BN - Quais são os desafios que a mulher advogada encontra no exercício da profissão na Bahia?

AM -
Se nós pudermos fazer uma analogia em relação às profissões masculinas, a gente vai verificar uma resistência muito grande na inserção no mercado de trabalho da mulher. A mulher teve muitas dificuldades de se estabelecer, primeiro como uma trabalhadora, depois como uma trabalhadora independente. Até pouco tempo, a mulher para trabalhar precisava da autorização do marido.

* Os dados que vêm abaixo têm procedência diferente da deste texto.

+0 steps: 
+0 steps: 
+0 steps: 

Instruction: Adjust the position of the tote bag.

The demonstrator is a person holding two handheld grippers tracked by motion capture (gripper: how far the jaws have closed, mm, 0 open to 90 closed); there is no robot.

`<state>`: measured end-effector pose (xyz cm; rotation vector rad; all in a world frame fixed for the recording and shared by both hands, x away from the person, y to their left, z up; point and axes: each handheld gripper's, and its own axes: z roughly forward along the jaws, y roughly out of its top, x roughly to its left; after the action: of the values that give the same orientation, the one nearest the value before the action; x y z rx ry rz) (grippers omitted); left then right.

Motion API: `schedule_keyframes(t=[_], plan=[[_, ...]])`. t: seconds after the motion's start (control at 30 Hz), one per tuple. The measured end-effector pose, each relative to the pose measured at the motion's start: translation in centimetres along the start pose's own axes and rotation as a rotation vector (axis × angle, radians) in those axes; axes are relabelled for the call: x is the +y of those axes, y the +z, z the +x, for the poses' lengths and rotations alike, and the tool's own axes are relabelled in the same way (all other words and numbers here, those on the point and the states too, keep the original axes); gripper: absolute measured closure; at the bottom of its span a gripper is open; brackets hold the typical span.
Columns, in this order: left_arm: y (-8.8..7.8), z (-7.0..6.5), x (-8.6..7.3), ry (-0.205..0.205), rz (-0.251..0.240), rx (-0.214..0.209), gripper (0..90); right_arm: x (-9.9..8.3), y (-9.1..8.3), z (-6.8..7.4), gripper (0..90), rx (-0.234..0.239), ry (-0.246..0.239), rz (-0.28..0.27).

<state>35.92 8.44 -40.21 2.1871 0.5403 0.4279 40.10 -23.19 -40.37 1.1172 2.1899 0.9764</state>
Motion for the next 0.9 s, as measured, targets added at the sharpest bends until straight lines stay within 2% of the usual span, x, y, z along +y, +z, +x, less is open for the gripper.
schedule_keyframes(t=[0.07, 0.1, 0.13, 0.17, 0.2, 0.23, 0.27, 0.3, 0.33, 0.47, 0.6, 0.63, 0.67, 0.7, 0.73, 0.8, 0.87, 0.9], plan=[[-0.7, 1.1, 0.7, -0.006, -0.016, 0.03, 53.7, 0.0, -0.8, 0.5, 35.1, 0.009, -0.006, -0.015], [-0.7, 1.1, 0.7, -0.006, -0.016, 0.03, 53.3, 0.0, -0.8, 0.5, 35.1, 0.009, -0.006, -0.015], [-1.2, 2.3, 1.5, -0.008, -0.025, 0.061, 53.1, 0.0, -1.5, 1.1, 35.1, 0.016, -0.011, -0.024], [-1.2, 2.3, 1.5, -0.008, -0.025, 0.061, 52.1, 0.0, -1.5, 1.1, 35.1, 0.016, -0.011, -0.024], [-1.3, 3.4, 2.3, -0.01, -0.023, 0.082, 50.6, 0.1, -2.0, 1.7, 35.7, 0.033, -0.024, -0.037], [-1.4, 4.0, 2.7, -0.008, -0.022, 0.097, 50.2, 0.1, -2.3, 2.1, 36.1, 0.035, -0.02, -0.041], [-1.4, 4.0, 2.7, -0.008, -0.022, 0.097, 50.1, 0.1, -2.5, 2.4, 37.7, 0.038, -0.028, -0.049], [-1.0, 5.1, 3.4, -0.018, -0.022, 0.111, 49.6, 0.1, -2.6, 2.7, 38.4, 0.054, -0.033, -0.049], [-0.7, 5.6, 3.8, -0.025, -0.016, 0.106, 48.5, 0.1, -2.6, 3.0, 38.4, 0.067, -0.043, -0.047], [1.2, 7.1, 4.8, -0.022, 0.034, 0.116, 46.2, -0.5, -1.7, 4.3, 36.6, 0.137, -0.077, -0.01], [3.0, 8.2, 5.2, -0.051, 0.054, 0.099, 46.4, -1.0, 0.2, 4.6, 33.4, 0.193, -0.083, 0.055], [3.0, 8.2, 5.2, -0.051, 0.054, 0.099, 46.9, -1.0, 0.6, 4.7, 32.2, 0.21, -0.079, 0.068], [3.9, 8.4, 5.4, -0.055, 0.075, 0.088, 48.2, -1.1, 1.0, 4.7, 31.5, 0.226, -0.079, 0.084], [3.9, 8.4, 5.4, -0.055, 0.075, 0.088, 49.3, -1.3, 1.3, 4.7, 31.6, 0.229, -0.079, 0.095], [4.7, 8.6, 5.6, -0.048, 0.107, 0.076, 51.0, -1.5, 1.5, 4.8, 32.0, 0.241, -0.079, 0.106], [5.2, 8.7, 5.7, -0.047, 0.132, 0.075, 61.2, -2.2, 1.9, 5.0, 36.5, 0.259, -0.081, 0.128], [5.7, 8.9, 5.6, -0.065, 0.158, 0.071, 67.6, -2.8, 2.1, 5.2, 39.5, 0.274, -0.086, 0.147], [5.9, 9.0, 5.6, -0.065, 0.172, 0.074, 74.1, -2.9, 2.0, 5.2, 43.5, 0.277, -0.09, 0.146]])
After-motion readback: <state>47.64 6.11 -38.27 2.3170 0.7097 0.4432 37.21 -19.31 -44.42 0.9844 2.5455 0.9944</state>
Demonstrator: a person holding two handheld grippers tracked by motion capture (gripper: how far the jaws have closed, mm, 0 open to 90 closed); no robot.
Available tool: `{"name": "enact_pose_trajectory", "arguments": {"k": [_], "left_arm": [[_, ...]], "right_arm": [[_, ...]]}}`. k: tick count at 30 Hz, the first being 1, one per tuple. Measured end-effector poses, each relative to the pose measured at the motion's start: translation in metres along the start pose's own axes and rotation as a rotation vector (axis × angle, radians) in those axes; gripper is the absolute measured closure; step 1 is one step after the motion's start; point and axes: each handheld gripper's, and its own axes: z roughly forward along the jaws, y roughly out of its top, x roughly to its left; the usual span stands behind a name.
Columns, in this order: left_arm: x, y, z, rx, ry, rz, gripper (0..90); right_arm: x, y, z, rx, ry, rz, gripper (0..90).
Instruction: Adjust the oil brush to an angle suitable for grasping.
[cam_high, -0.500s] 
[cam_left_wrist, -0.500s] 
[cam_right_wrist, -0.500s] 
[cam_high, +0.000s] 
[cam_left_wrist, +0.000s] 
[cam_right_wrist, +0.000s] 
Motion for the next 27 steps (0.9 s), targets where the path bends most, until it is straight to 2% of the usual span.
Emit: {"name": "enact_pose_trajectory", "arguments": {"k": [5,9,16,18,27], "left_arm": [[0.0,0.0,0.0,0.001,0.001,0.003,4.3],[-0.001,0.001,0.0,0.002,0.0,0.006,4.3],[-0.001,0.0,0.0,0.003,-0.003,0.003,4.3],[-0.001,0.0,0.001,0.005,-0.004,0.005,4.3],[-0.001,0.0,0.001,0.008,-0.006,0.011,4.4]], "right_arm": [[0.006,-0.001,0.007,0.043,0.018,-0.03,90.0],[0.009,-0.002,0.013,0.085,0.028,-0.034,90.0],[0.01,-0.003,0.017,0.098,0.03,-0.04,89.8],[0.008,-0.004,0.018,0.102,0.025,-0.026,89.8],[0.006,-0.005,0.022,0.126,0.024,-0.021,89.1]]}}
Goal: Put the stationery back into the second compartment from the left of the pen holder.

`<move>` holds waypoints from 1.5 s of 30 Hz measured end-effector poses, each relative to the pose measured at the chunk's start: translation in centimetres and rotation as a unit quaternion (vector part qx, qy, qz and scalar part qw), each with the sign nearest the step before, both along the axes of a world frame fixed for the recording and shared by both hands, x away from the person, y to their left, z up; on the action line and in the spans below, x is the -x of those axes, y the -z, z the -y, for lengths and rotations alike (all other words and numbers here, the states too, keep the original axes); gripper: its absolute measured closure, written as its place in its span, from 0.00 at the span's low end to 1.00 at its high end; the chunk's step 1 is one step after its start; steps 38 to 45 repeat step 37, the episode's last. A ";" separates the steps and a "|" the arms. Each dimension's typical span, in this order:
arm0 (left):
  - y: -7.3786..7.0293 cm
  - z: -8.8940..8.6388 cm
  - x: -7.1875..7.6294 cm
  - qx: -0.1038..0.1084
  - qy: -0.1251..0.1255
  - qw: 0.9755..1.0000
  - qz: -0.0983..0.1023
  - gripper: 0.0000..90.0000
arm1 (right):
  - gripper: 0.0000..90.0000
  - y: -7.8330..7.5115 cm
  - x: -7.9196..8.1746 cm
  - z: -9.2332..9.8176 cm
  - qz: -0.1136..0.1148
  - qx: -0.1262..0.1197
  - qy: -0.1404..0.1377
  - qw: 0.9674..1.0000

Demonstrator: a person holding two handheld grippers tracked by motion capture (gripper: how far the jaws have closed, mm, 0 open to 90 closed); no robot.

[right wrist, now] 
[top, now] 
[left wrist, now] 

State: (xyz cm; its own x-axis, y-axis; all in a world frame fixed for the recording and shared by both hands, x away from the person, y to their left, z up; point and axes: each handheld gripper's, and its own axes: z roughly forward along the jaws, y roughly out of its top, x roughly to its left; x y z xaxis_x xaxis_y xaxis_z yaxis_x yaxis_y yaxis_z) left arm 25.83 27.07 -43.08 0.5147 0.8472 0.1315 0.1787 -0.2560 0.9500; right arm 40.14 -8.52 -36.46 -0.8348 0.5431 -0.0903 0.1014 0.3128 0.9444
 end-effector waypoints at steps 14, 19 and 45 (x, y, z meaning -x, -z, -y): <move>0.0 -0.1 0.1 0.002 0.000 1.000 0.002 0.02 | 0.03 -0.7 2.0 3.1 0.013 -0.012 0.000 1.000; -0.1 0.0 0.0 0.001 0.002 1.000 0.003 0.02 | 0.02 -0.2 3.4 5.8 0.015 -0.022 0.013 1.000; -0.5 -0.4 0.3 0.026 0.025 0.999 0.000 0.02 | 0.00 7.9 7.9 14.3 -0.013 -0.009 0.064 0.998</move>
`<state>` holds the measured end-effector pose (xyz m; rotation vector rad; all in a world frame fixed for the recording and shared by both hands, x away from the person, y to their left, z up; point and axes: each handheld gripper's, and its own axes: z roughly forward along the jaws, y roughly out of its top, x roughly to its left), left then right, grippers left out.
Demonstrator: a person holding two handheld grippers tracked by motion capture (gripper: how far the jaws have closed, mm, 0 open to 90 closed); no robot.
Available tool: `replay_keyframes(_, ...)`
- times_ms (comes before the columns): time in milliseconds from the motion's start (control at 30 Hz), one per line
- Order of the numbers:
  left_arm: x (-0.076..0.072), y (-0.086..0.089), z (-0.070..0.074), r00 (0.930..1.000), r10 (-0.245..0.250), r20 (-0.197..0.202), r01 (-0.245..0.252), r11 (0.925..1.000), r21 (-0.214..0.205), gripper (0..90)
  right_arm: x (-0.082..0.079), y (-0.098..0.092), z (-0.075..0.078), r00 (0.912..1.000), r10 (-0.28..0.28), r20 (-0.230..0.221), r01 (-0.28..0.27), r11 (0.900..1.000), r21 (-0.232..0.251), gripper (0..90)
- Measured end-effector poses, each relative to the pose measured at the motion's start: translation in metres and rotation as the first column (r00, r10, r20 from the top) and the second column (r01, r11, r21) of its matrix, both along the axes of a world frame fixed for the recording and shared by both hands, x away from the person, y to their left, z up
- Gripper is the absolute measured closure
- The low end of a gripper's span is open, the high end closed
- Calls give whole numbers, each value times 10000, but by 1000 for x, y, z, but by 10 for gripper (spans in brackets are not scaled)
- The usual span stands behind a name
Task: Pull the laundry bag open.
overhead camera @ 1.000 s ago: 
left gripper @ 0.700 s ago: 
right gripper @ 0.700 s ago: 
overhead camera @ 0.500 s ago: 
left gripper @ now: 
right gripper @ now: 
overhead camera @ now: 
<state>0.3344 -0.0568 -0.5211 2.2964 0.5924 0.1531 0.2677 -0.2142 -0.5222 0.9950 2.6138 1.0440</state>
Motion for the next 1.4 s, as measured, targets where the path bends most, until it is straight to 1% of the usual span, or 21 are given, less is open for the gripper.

Ela era obrigada a conquistar um status de senhora, para não ser mal vista.  Então, muitas mulheres se casavam para não ficar ‘mal falada’, para não 'ficar para titia' ou para não se tornar uma 'mãe solteira'.  Veja que o termo "mãe solteira" já é um termo carregado de preconceitos. Mãe é mãe, não importa se solteira ou casada. Então, essa mulher, muitas vezes, primeiro teria que conquistar esse status de casada, pois a mulher que não se casasse sofria pressão social e familiar. O que levava, muitas vezes, a enfrentar problemas psicológicos e de toda a sorte perante o seu próprio meio. Hoje, felizmente,  temos uma tendência a isso se acabar. A mulher tem conquistado seus espaços, mas ainda com muita dificuldade, afinal, estamos em um mundo preestabelecido, as regras já foram ditadas pelo mundo masculino há muito tempo. Para a mulher se inserir nesse mercado de trabalho, em áreas como engenharia, advocacia ou no mundo do esporte, é ainda difícil. Até mesmo dentro da própria OAB,  há um numero reduzido de mulheres, porque às mulheres sempre são 'reservadas no imaginário social' as funções de cuidado, de zelo, de educadora, como enfermeira, professora, secretária, assistente social etc., profissões chamadas de 'típicas das mulheres'.  E a Bahia, não podemos negar, é um estado machista. Apesar de a capital ser sempre  um local mais avançado do que o interior, sabemos que Salvador não é um exemplo de modernidade. As pessoas são extremamente tradicionais e a profissão, por si só, já leva um cunho de tradição, tipicamente masculina. Apesar dessa realidade,  as mulheres são a maioria nas faculdades de Direito, e elas já são quase a metade nos quadros da Ordem quanto ao pagamento das anuidades. Ou seja, parafraseando a querida Fernanda Marinela, nós já pagamos a metade da conta, realmente queremos sentar à mesa e usufruir da refeição, mas infelizmente, não ocupamos quantidade equivalente quanto aos cargos de poder da OAB ainda.
 
BN - E porque ainda não ocupam?

AM - É tudo muito complexo. Quando você imagina a educação que a mulher tem desde a sua infância até sua vida adulta, ela não é estimulada a ser uma líder, a ser poderosa, a enfrentar as coisas. Eu digo sempre que o sexismo, a diferença entre essas imposições de papeis – o que já considero uma violência também – vêm desde a infância, com a diferenciação de cores, dos tipos de brinquedos, símbolos do que será utilizado em sua vida adulta. Obviamente, a mulher consome carros, gosta de andar de avião, vai comprar apartamento, tem uma grande tendência a querer construir, criar. No entanto, a gente sabe que os brinquedos infantis como carros, construções, grandes empresas e até jogos de dinheiro, são sempre voltados para o público do gênero masculino. Paralelo a isso, há toda uma cultura para que essa mulher seja voltada para a família, para a maternidade, para brinquedos caseiros. A mulher é então é educada para ficar dentro de casa, em um ambiente seguro e protegido. Perceba, os meninos podem ir à rua brincar: quando eles ganham uma bola, normalmente conquistam esse direito. O espaço de liberdade é dele e o espaço de enclausuramento é dela. Crescer neste universo cultural é algo que ninguém aqui escapou. Há uma preocupação na Europa em se desmistificar essa coisa de gênero, que casamento é somente entre homem e mulher, com abertura para casamentos homossexuais, com famílias diferentes. Alguns países da Europa estão um pouco mais à frente do que o Brasil, e, obviamente, do que a  Bahia, ou Salvador.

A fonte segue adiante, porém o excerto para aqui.